> _Task_
A single number is the whole answer: the count of lines in these entries that hold "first".

*** Opening Supplied entries ***

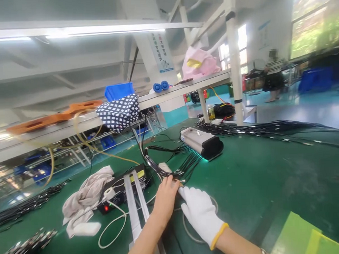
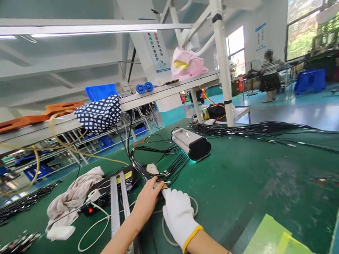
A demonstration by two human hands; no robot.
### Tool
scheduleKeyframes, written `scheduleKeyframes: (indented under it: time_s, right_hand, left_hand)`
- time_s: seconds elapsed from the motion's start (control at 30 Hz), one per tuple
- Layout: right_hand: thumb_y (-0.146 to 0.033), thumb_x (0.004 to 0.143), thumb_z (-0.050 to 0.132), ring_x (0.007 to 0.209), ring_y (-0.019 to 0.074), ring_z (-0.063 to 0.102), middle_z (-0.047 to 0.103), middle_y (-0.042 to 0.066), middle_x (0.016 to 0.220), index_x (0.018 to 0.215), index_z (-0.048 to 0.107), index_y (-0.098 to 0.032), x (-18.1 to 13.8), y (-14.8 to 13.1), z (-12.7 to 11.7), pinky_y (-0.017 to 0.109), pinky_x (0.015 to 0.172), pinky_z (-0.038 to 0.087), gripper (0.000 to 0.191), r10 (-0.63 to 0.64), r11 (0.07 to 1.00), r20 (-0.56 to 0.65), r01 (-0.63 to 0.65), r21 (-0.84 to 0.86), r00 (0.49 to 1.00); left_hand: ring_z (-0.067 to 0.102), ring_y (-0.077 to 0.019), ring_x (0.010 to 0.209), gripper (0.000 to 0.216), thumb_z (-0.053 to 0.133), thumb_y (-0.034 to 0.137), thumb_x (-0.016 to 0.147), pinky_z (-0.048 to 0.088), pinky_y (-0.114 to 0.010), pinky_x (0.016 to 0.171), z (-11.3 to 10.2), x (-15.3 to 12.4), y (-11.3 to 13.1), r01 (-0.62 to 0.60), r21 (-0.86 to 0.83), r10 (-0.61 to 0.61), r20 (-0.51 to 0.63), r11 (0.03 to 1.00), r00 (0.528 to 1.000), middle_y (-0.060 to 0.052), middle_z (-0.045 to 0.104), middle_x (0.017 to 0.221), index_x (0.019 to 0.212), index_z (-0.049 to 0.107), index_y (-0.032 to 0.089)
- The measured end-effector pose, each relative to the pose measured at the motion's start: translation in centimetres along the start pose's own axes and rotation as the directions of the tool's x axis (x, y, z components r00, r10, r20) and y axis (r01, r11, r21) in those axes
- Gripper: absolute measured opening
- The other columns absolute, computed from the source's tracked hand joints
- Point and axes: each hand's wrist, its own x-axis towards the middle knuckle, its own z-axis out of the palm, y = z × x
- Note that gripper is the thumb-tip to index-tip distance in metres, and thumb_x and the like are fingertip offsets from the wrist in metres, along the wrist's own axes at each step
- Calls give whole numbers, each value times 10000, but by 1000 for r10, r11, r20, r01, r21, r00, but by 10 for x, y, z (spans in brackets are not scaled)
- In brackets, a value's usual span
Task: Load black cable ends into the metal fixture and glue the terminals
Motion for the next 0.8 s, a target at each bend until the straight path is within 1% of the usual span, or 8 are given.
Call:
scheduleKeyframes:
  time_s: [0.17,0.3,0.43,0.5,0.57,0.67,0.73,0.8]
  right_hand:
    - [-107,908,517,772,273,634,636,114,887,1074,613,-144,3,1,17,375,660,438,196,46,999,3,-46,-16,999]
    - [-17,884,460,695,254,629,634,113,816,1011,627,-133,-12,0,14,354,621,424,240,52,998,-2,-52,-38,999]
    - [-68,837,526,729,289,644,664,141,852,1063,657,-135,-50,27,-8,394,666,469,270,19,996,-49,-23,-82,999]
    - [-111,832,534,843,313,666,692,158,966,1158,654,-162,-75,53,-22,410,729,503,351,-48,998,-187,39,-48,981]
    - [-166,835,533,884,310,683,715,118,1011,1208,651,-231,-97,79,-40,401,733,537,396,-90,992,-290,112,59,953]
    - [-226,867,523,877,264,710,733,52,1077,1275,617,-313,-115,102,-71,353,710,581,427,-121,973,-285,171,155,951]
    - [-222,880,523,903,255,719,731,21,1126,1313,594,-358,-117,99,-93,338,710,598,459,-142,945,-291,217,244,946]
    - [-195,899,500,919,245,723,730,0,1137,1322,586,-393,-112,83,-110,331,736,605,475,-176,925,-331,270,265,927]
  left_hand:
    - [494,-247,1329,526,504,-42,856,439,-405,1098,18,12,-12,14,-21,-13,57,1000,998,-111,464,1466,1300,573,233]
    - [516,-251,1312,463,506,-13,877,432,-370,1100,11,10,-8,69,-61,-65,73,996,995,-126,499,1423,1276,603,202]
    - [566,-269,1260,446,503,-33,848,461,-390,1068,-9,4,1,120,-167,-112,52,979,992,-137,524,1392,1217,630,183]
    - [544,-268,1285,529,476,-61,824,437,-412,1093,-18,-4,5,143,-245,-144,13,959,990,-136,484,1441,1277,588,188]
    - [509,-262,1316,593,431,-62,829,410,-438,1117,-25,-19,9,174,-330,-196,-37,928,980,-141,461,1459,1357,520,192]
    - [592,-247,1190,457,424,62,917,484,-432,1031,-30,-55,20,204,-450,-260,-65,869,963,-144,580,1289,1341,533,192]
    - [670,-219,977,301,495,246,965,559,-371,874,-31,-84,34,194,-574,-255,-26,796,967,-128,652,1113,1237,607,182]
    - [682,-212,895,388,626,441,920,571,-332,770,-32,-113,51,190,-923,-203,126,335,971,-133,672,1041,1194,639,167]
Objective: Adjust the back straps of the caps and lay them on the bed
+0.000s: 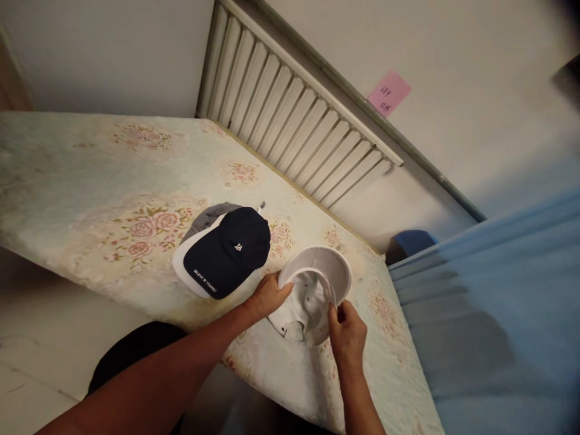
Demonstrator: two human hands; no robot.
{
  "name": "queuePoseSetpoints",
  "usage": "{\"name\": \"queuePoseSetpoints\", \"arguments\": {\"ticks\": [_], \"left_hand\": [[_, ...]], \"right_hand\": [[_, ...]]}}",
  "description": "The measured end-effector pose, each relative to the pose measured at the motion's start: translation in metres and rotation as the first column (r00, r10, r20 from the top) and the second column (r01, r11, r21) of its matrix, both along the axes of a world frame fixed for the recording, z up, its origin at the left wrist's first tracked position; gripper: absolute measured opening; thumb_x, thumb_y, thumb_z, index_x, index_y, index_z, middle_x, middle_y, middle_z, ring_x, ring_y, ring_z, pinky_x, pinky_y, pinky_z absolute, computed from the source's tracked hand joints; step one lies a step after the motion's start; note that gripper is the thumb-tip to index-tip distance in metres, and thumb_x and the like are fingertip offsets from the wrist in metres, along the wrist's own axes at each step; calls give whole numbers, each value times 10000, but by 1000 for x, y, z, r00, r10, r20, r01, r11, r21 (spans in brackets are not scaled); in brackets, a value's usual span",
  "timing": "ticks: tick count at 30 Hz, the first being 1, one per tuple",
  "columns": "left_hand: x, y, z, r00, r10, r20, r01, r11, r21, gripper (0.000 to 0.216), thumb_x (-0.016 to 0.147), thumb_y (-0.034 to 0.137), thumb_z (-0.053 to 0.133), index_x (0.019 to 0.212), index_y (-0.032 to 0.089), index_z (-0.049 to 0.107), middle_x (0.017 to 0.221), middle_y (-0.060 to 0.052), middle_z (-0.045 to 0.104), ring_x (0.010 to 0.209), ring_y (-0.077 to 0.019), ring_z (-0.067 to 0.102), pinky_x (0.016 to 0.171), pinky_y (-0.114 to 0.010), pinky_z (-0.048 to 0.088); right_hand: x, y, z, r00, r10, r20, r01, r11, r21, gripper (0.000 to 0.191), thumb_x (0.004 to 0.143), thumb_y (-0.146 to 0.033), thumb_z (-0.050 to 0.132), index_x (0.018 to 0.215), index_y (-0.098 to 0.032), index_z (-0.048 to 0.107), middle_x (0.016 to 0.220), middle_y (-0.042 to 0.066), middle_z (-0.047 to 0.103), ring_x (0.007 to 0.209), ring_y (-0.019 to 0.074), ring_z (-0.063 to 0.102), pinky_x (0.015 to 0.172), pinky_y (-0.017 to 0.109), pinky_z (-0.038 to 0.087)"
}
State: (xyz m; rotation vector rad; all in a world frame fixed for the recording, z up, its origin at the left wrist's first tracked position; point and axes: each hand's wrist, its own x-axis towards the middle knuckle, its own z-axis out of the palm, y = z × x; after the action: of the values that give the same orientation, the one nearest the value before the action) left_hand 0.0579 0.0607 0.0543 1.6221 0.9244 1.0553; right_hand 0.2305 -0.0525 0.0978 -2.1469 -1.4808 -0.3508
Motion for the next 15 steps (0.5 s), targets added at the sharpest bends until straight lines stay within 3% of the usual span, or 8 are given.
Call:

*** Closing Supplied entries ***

> _Result of this exercise_
3